Named, I assume, for the playwright and not for my cat that possesess his namesake's bad temper and penchant for brawling, this could also benefit from more attention paid to its output. Access, however, is via a staircase with no alternative so unless you have available a Drew willing to shove from behind you will, like the man himself, be forever on the margins.
The decor veers dangerously close to the McTudor with all oak panelling, oak beams, diamond-paned windows and floorboards probably pre-creaked. The bar area has plenty of sofas and chairs and a slightly shabby carpet, plenty of comfort in which you can peruse the menu and choose your fare. We had olives and breads while we tried to decide what to have. The dining area is not large, of a size that can be labelled 'intimate', wooden tables and chairs, same slightly shabby carpet.

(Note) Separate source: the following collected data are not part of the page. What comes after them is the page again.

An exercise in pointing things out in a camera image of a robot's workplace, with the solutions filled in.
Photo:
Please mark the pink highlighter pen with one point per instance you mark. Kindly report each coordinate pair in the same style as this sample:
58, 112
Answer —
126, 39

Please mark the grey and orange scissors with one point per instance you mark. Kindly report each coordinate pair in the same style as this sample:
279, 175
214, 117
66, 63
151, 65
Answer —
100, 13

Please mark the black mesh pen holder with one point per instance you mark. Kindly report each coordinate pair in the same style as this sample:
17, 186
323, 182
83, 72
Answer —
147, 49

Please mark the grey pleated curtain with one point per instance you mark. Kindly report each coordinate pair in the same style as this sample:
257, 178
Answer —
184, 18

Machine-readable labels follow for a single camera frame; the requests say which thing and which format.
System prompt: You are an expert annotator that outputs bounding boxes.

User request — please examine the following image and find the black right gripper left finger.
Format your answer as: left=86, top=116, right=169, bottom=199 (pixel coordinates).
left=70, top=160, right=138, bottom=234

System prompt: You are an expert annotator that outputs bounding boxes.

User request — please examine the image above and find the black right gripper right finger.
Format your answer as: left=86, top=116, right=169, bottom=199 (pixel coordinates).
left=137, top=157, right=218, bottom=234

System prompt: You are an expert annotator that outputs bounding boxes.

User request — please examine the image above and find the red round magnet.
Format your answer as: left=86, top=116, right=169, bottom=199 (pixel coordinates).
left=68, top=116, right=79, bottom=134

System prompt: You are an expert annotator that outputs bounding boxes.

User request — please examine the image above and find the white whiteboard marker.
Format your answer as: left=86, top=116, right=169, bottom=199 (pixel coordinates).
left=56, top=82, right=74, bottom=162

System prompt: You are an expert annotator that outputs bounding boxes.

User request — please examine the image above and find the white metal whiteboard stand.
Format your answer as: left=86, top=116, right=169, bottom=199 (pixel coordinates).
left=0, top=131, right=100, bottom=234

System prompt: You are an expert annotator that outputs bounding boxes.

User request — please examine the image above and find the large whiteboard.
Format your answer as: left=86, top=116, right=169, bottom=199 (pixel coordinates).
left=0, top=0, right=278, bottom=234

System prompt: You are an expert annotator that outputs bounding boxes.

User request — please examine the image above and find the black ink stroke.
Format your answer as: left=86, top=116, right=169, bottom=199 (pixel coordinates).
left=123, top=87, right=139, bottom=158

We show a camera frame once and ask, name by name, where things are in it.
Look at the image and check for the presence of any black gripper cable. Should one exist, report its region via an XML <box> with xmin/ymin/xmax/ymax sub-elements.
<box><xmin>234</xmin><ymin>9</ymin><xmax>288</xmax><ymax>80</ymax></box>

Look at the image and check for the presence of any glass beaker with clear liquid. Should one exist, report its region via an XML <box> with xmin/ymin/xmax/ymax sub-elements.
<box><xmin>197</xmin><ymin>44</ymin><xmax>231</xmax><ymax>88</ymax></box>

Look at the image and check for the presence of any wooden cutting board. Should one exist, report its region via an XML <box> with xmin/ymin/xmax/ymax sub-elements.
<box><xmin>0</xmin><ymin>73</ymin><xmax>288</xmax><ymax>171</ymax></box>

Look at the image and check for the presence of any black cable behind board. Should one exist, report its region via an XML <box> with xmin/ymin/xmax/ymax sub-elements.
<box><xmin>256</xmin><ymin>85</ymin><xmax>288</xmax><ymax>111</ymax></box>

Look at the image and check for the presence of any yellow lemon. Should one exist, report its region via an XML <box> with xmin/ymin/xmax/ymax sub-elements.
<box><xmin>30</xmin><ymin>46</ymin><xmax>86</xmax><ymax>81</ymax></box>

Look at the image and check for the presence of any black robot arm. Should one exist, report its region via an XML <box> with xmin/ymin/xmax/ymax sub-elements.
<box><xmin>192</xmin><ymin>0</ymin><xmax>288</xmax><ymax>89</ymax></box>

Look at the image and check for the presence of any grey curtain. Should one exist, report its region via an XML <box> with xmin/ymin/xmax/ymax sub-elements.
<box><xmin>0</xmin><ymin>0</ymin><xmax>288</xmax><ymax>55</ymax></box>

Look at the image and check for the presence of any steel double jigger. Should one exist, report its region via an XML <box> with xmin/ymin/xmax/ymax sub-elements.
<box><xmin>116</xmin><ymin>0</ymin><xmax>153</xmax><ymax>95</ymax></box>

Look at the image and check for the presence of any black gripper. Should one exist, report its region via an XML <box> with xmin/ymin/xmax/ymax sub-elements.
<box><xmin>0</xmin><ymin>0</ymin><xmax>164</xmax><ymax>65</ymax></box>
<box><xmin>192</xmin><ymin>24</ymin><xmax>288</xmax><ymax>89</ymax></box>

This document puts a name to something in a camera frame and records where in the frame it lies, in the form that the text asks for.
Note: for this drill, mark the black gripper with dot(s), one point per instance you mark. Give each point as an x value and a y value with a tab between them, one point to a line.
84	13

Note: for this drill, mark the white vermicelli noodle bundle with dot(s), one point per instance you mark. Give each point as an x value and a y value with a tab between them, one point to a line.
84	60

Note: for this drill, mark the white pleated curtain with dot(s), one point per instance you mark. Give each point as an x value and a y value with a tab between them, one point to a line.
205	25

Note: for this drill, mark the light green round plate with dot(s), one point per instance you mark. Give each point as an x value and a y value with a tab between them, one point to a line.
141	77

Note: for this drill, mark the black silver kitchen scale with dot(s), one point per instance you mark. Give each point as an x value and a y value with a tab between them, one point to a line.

The food is amazing. Slightly more sophisticated fare for my pedestrian palate - variations on a bistro theme of steaks and burgers, posh fish and chips, even posher pasta; and gourmet offerings of sea bass, medallions of beef, pork tenderloin and duck. My thai fishcake starter from the specials menu was spicy, melt-in-the-mouth tasty. The salmon with new potatoes and hollandaise sauce was light and not too cloying. The vegetables to accompany the salmon were piping hot carrots, courgettes and broccoli. Drew had lemon chicken on noodles and I am instructed to convey its beauties. The lemon chicken did not come with a tangy sauce but with a delicate hint of lemon fried into the batter. The noodles were not greasy or oily, best Chinese noodles outside of China (from the man who has been there).
This place is never busy, not whenever I have been there. Though that is a shame as it offers good food at good prices, on the other hand it means the place is quiet, excellent for having a conversation and guarantees you the attentions of the staff.